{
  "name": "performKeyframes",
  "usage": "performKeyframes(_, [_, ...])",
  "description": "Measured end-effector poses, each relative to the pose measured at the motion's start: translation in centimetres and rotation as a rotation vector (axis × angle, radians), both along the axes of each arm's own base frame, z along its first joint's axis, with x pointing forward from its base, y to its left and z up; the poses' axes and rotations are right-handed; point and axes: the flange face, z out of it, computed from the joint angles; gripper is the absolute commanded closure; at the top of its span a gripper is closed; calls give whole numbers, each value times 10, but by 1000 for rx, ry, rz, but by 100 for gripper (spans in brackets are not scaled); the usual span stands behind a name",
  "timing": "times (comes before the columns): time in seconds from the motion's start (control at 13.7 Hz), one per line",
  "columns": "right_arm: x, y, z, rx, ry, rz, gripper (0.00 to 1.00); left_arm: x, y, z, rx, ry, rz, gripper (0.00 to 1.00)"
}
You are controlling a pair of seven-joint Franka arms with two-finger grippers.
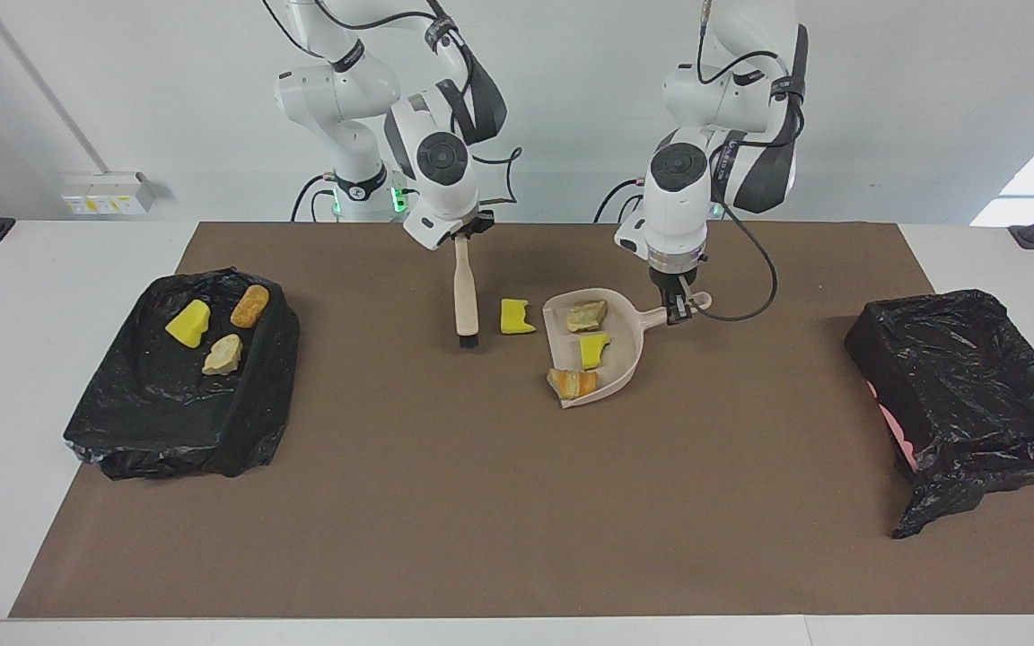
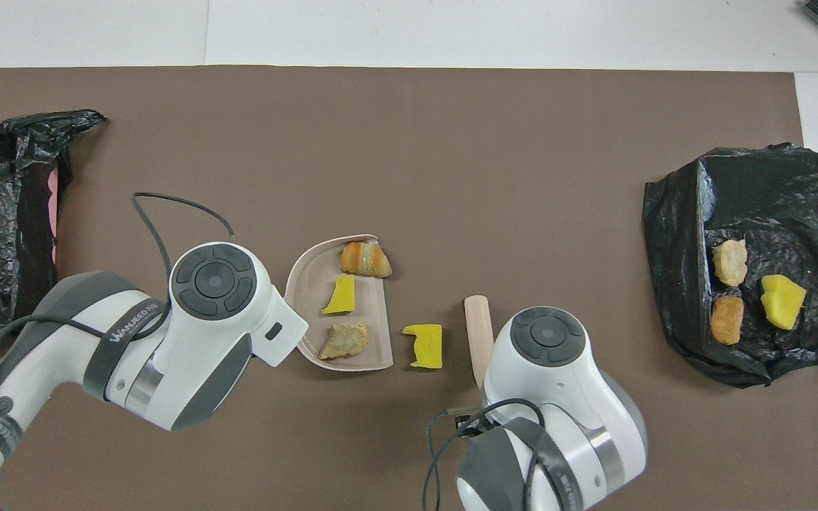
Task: Sweep and dump trash in bin
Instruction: 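Sweep the last sponge piece into the dustpan with the right gripper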
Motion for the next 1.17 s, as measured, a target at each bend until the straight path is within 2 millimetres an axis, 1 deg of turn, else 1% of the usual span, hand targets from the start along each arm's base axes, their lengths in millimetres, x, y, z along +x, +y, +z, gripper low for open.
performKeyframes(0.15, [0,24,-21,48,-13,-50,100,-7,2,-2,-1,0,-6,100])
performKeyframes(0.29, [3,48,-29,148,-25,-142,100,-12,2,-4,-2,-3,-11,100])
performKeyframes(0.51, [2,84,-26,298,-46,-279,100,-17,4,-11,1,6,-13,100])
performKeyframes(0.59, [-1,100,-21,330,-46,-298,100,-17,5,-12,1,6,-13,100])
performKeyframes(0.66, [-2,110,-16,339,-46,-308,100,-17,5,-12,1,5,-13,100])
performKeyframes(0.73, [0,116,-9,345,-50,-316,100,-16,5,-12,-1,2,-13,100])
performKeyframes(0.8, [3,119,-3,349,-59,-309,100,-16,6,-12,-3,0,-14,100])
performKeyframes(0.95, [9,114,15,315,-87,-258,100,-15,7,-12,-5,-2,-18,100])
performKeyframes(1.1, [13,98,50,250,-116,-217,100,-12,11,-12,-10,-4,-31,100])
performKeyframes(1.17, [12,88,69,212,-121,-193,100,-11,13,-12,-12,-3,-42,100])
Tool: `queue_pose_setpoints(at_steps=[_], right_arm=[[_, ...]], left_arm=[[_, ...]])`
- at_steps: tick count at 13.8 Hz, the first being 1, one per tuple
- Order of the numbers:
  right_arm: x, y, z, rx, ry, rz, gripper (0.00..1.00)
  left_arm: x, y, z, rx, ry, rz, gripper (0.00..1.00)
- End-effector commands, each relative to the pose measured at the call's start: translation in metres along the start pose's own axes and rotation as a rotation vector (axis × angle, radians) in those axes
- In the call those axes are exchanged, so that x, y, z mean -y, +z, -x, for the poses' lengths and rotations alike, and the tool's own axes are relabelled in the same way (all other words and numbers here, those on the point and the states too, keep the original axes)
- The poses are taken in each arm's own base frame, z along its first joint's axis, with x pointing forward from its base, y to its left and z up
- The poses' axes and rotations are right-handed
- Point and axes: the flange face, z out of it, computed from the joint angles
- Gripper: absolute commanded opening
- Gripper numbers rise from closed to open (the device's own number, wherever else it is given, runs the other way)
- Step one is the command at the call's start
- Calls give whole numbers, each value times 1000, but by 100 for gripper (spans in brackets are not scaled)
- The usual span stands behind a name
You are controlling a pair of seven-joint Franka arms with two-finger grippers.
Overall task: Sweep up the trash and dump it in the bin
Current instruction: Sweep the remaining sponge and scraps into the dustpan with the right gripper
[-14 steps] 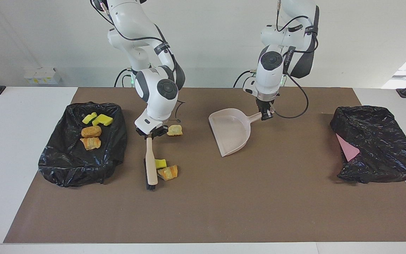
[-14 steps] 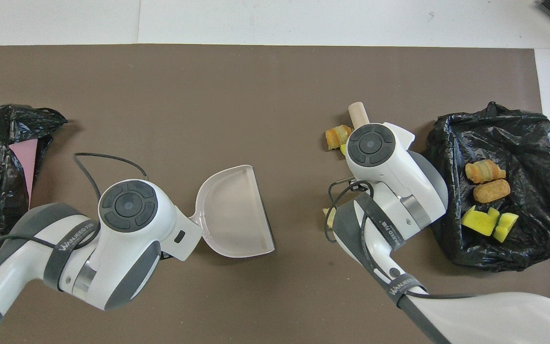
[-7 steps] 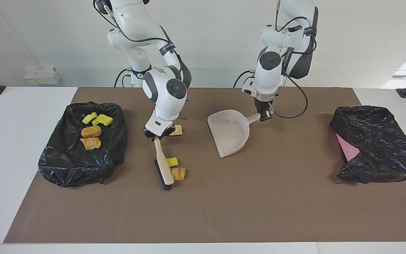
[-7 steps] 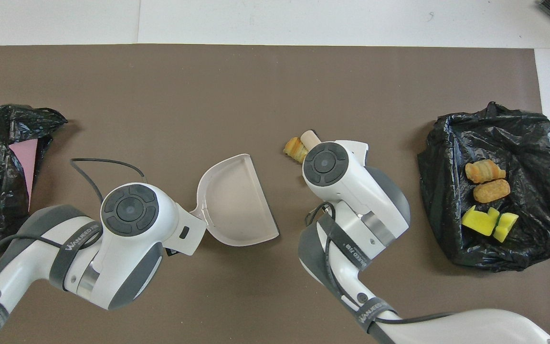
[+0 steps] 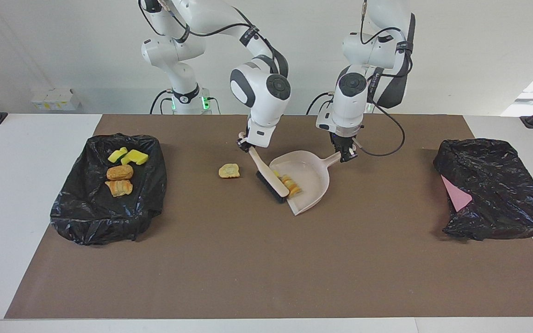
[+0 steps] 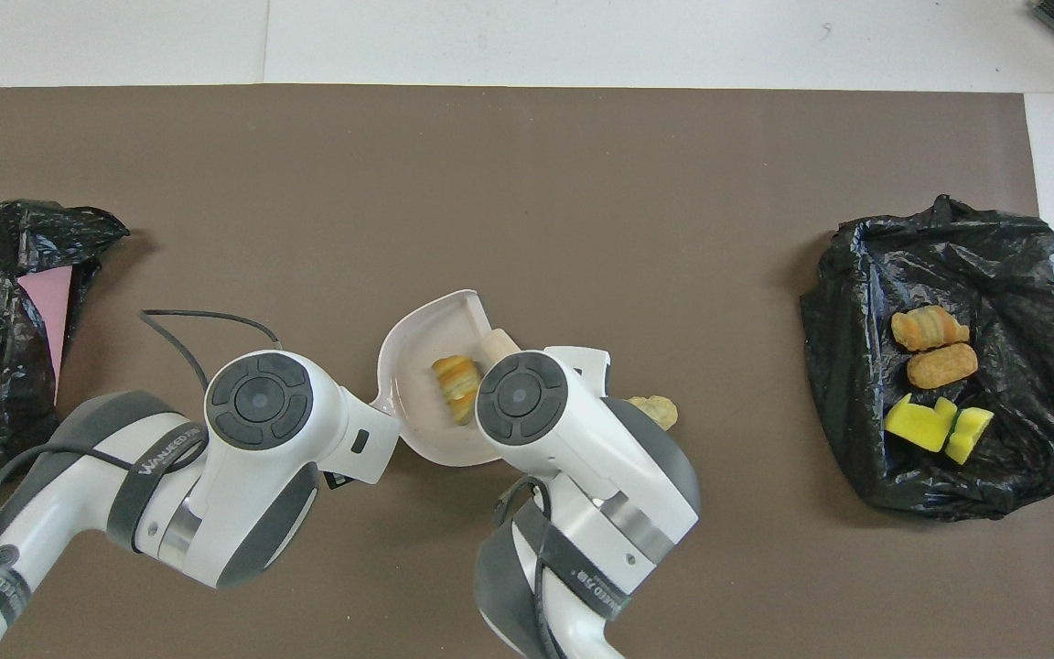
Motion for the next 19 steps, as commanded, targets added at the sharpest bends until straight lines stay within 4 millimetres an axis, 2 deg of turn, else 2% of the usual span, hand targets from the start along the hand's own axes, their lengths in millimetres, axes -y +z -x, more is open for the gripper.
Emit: queue_pose_setpoints(at_steps=[1,3,5,8,11,14,16,18,19], right_arm=[[20,-44,40,8,47,15,0],[-6,-65,63,27,100,13,0],[-33,-67,75,75,177,-3,0],[-70,-50,84,158,380,-7,0],[-124,-13,98,190,619,-29,0],[-127,24,120,122,735,-74,0],[-138,36,125,136,761,-139,0],[-126,46,117,152,751,-201,0],[-111,45,109,137,723,-249,0]], left_arm=[[3,16,-12,-31,-3,-40,0],[4,15,-13,-36,1,-44,0],[7,14,-12,-31,48,-41,0],[15,11,-12,-34,148,-47,0],[15,12,-11,-21,229,-41,0],[7,11,-16,3,261,-60,0],[-3,8,-22,10,275,-56,0],[-6,9,-22,13,260,-53,0],[-7,9,-23,12,262,-55,0]])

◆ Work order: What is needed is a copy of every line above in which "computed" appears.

◆ Response box:
  "description": "Measured end-effector poses, each relative to the pose measured at the motion's start: translation in centimetres and rotation as a rotation vector (axis × angle, radians), both along the axes of each arm's own base frame, z along its first joint's axis, with x pointing forward from its base, y to its left and z up; the poses' axes and rotations are right-handed; point and axes: the flange face, z out of it, computed from the joint angles; gripper is the absolute commanded closure; at the top of its span a gripper is closed; calls give whole numbers, each value times 10, but by 1000 for rx, ry, rz, but by 100 for gripper (spans in brackets are not scaled); the usual span stands behind a name",
- Point and axes: the flange face, z out of it, computed from the joint angles

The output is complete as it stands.